** GIVEN INFORMATION follows **

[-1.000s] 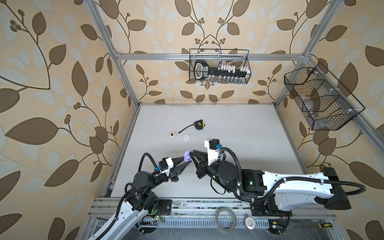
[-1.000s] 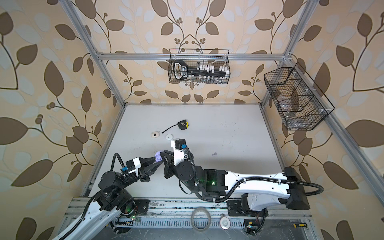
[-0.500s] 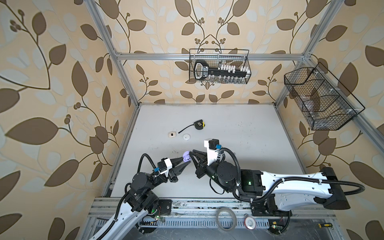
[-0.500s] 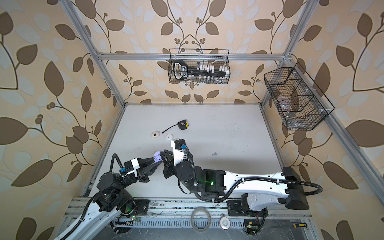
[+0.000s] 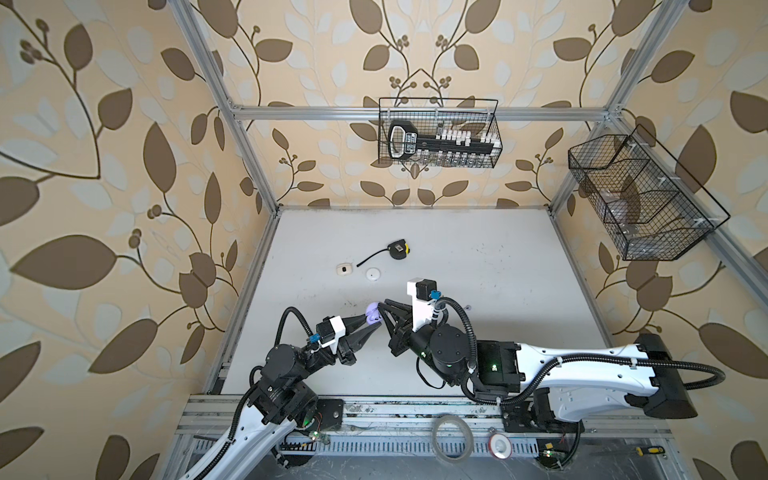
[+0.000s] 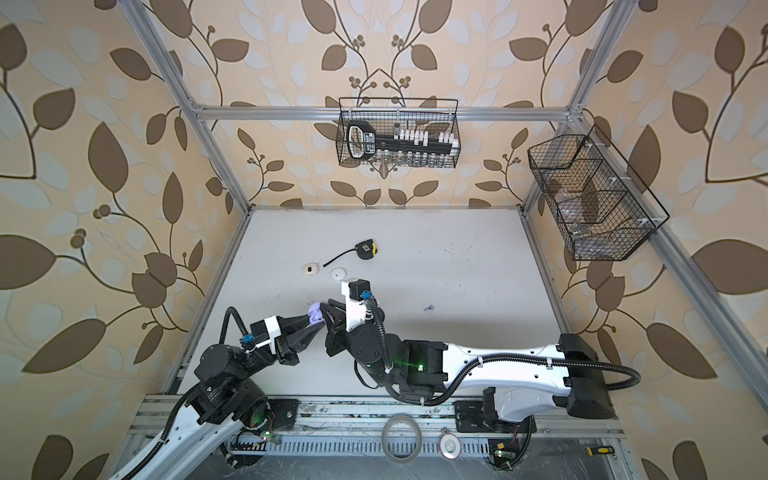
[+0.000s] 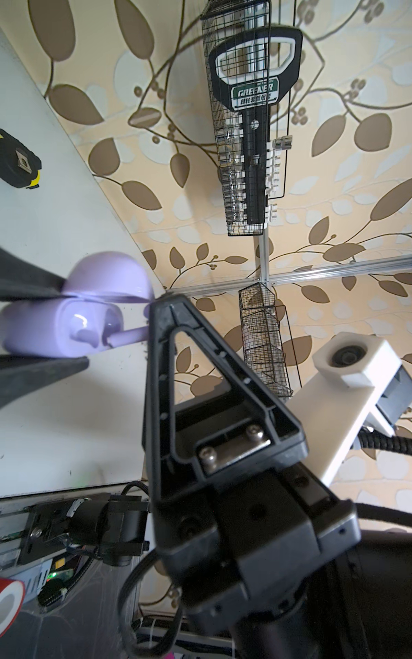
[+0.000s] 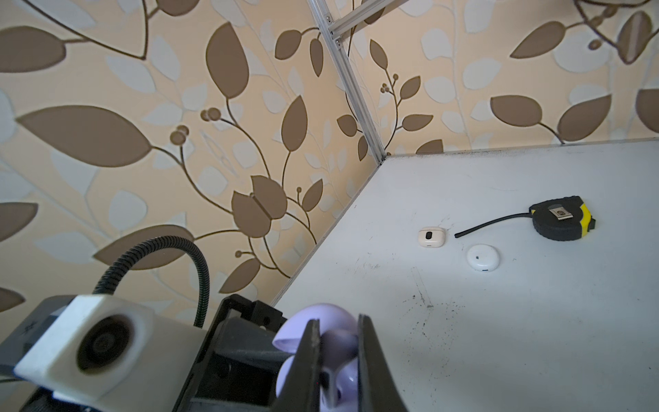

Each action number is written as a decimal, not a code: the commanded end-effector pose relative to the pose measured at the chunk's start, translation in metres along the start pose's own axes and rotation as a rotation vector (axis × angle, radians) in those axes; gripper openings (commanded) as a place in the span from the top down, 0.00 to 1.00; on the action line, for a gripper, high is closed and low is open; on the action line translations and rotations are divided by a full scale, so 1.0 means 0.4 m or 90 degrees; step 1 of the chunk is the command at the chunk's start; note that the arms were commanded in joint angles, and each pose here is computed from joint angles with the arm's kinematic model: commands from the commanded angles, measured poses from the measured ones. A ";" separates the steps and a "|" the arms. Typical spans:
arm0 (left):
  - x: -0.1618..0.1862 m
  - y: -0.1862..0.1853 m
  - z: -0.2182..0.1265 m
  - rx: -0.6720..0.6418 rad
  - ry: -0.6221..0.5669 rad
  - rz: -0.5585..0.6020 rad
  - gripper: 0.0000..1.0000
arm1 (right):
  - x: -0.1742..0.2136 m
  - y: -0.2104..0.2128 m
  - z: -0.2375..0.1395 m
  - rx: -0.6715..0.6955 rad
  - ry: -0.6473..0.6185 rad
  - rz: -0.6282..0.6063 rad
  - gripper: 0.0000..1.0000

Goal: Insert the wireless bluetooth earbuds into the charging case
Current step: 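Lower the earbud into the open case slot and open the right gripper, then withdraw the right gripper and move it over the remaining purple earbud, then lower the right gripper and close it on the second purple earbud, then lift the second earbud and carry it to the case in the left gripper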

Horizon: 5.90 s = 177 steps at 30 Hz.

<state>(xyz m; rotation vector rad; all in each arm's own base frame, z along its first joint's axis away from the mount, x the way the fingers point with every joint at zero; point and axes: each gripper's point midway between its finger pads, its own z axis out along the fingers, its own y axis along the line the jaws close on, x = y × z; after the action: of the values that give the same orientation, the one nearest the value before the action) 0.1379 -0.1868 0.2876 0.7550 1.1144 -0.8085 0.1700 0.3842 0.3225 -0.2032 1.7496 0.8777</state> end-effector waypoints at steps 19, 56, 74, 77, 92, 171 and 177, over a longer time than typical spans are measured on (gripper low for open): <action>-0.075 -0.015 -0.012 0.011 -0.065 0.017 1.00 | 0.101 0.004 0.003 -0.006 0.022 -0.080 0.99; -0.059 -0.011 -0.004 0.011 -0.030 0.020 1.00 | 0.065 -0.640 -0.147 0.302 0.162 0.119 0.46; -0.047 -0.003 -0.005 -0.002 -0.019 0.022 1.00 | 0.315 -0.875 -0.072 0.419 0.324 0.170 0.37; -0.043 0.002 -0.005 -0.009 -0.017 0.025 1.00 | 0.327 -0.893 -0.069 0.438 0.333 0.159 0.37; -0.045 0.000 -0.010 -0.009 -0.019 0.026 1.00 | 0.367 -0.954 -0.041 0.506 0.392 0.093 0.40; -0.039 0.017 0.012 -0.020 -0.014 -0.001 1.00 | -0.008 -0.586 -0.084 0.427 0.189 -0.090 0.91; -0.028 0.016 0.064 0.017 -0.017 -0.043 1.00 | -0.131 -0.466 -0.140 0.370 0.058 -0.088 0.92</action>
<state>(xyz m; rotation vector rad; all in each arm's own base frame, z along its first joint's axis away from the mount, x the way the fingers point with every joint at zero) 0.1599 -0.1992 0.2664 0.7463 1.2438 -0.8309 0.2515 0.2122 0.2581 -0.0529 2.0751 0.2578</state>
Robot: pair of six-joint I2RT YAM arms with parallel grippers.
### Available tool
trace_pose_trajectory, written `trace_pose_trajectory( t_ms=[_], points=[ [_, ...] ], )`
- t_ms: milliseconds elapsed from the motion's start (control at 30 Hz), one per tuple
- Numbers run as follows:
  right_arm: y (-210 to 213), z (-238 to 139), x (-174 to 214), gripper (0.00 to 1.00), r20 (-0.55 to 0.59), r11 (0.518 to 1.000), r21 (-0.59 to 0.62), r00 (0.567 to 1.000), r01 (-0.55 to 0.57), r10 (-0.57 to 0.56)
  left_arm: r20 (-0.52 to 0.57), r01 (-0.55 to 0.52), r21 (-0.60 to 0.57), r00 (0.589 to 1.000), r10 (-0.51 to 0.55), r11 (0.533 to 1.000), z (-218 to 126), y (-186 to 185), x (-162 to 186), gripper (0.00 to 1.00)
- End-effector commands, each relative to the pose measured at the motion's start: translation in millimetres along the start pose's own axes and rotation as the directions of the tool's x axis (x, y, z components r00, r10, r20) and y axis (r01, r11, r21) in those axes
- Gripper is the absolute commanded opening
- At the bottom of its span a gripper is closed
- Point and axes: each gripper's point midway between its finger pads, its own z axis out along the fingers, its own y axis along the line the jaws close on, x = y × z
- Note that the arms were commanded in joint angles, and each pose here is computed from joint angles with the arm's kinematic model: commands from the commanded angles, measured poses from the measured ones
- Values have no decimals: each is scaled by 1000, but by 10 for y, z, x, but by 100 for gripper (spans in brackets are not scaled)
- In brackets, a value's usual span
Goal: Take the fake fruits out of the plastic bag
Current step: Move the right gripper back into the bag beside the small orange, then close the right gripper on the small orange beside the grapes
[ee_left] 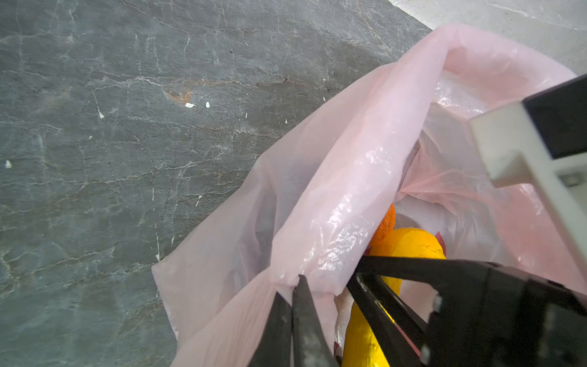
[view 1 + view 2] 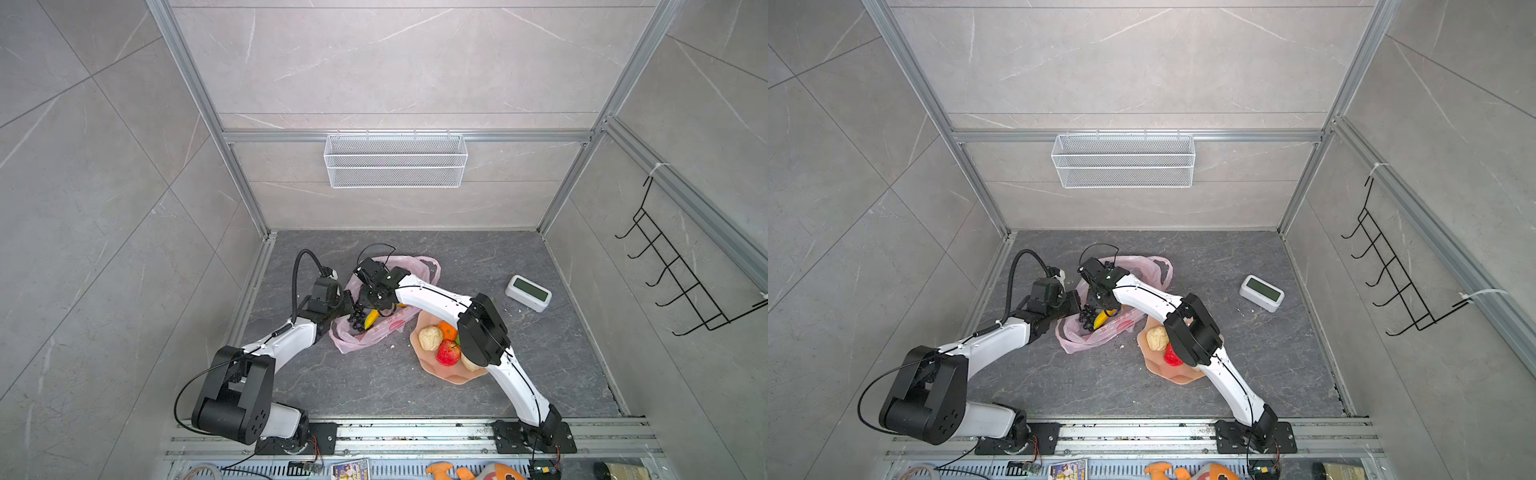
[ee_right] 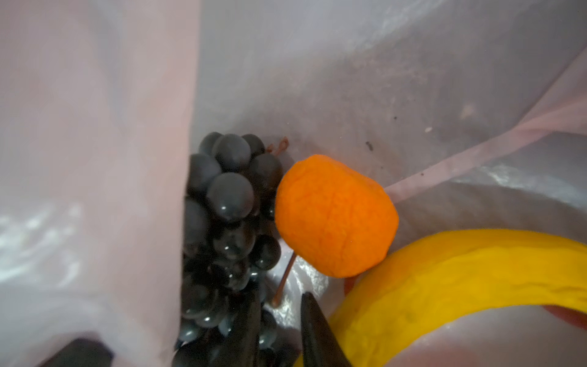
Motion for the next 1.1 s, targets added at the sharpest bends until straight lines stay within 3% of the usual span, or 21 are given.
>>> trace_pose_trajectory(
  t_ms=[0,433,1067],
  points=[
    [-27,68,40,28,-23,1000,23,1000,9,-9,40,-5,15,999,5,1000,-46,-33,-100,0],
    [-61,182,4,28,-22,999,37,1000,0,0,39,-7,13,999,6,1000,-43,-30,-98,0],
    [-160,-181,-142,1,48,995,86,998,45,-49,39,-10,12,999,9,1000,-41,-30,-103,0]
  ],
)
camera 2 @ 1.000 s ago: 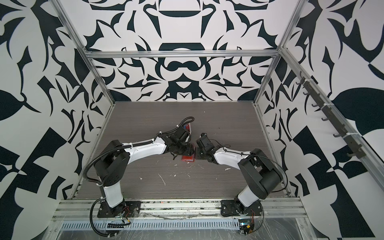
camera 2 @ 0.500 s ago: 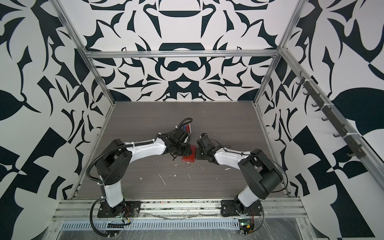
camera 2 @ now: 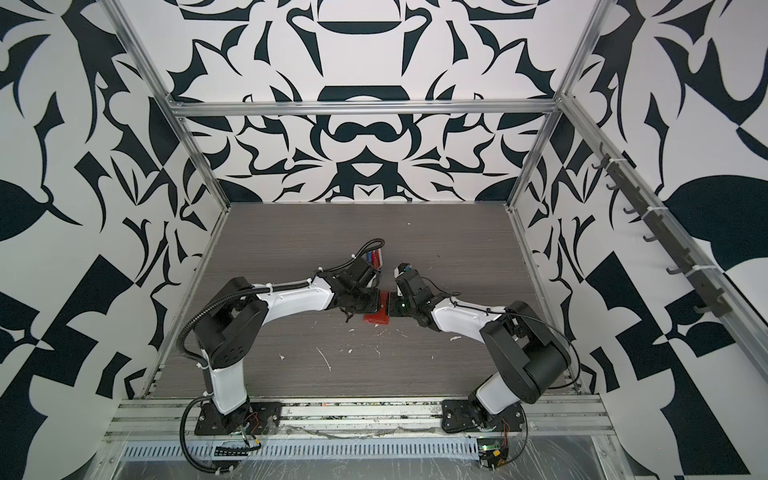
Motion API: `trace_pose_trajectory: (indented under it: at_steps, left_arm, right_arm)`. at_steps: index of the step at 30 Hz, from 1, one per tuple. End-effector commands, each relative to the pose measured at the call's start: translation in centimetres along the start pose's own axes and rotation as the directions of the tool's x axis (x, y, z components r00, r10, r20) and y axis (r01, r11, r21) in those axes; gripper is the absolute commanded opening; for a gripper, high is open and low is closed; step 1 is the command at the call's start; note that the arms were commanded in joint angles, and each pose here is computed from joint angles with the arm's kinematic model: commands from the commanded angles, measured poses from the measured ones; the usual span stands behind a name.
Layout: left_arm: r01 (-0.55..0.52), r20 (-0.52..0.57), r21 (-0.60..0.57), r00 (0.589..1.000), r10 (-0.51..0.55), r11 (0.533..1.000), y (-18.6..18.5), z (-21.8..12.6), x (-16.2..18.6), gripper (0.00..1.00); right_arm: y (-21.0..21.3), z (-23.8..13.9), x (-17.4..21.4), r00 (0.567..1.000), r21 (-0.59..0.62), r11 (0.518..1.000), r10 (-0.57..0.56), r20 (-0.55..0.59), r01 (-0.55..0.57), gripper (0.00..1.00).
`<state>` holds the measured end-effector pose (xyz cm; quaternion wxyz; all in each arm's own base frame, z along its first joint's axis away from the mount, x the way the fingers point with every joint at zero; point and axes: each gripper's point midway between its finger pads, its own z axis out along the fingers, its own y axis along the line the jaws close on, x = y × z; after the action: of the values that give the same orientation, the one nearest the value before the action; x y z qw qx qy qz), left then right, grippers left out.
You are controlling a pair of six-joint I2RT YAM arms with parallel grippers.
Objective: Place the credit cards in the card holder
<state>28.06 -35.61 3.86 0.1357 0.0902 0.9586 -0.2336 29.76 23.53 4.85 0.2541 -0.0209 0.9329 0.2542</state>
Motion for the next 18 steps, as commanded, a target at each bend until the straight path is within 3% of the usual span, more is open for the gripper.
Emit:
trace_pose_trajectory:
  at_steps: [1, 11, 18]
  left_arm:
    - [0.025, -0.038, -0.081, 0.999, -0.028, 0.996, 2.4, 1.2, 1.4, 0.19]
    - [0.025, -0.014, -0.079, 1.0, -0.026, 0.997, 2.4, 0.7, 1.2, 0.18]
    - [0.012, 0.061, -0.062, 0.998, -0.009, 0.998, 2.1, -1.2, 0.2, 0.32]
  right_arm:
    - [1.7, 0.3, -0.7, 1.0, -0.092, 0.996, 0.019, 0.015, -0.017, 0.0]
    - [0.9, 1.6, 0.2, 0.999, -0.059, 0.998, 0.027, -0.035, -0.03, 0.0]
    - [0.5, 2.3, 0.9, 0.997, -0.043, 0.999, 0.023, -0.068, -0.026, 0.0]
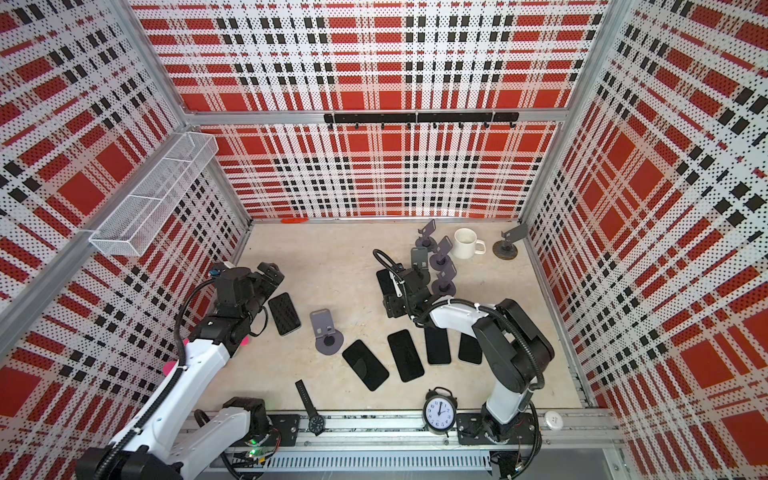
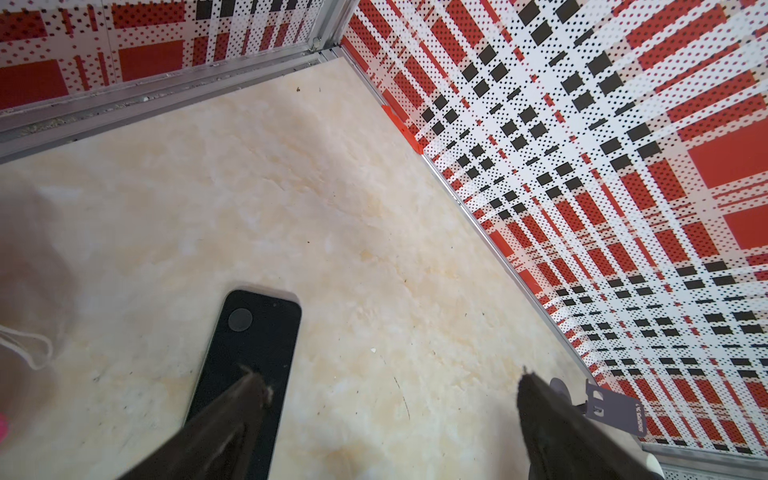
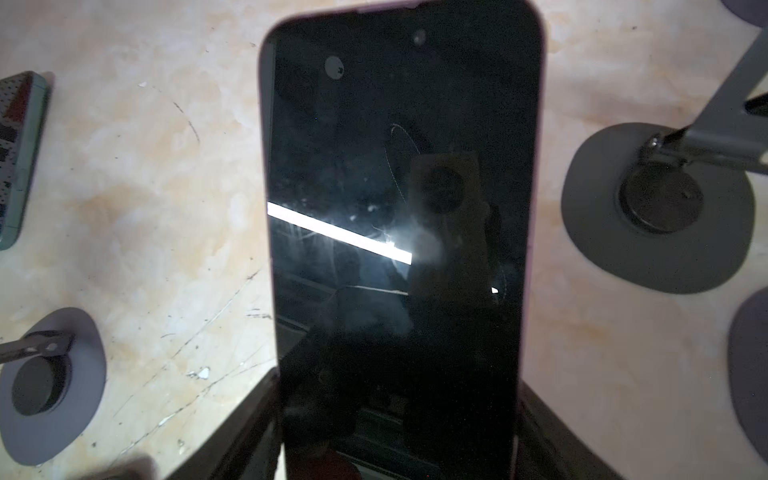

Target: Remove the phone from the phone stand

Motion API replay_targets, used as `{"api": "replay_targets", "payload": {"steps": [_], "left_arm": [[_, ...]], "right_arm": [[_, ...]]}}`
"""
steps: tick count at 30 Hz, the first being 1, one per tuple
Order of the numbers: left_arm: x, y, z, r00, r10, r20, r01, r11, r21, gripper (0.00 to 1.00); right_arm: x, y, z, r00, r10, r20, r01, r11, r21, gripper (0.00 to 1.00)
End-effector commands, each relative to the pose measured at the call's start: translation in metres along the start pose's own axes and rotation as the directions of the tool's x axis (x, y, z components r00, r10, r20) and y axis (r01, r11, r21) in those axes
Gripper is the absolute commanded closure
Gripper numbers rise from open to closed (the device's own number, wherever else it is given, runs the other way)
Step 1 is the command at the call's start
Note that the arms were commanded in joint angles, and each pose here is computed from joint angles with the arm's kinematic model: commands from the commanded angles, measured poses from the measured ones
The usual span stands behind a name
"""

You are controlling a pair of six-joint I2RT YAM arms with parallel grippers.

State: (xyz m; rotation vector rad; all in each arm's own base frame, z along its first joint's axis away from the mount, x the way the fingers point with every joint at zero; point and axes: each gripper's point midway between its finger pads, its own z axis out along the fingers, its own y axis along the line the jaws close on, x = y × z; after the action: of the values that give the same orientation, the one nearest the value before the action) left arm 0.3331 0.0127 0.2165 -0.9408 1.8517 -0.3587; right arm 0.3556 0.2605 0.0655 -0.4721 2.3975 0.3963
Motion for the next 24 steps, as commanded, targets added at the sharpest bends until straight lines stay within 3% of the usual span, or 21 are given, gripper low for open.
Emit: {"api": "replay_targets", "payload": {"steps": [1,12,24], "left_arm": [[-0.003,-0.003,0.001,1.000,0.012,0.006,-0.012,1.000,0.023,0.02],[0.001,0.001,0.002,1.000,0.008,-0.007,-0.008,1.000,0.023,0.02],[0.008,0.005,0.005,1.000,0.007,-0.026,-0.006,1.000,0.020,0.02]], "right_arm": [[0.002,-0.008,0.003,0.998,-0.016,-0.065,0.018,0.999,0.037,0.52],[0.012,-0.032,0.020,0.991,-0.001,-0.137,0.021,0.990,0.143,0.51],[0.025,-0.041,0.022,0.984,0.027,-0.177,0.002,0.987,0.160,0.46]]}}
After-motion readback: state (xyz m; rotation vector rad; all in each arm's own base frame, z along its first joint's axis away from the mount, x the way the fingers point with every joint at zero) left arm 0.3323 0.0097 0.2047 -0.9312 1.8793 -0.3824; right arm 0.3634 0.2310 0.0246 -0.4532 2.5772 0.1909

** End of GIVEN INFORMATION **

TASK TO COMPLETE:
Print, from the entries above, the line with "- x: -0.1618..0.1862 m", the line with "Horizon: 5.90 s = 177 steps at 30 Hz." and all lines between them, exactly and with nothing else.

WRITTEN ANSWER:
  - x: -0.1618..0.1862 m
  - y: -0.1862..0.1853 m
  - z: -0.2182..0.1265 m
  - rx: -0.6720..0.6418 rad
  - ry: -0.6221..0.5669 rad
  - rz: -0.5585..0.6020 rad
  - gripper: 0.0000..1.0000
arm1 (right):
  - x: -0.1742..0.2136 m
  - y: -0.2104..0.2128 m
  - z: -0.2375..0.1395 m
  - rx: -0.6715..0.6955 rad
  - ry: -0.6473..0.6185 rad
  - rz: -0.6282..0.6063 rad
  - gripper: 0.0000..1.0000

Goal: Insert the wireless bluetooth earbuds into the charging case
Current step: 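Lower the earbud into the open case slot and open the right gripper, then withdraw the right gripper and move it over the remaining purple earbud, then lower the right gripper and close it on the second purple earbud, then lift the second earbud and carry it to the case in the left gripper
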
Horizon: 5.90 s = 177 steps at 30 Hz.

This answer has no further content.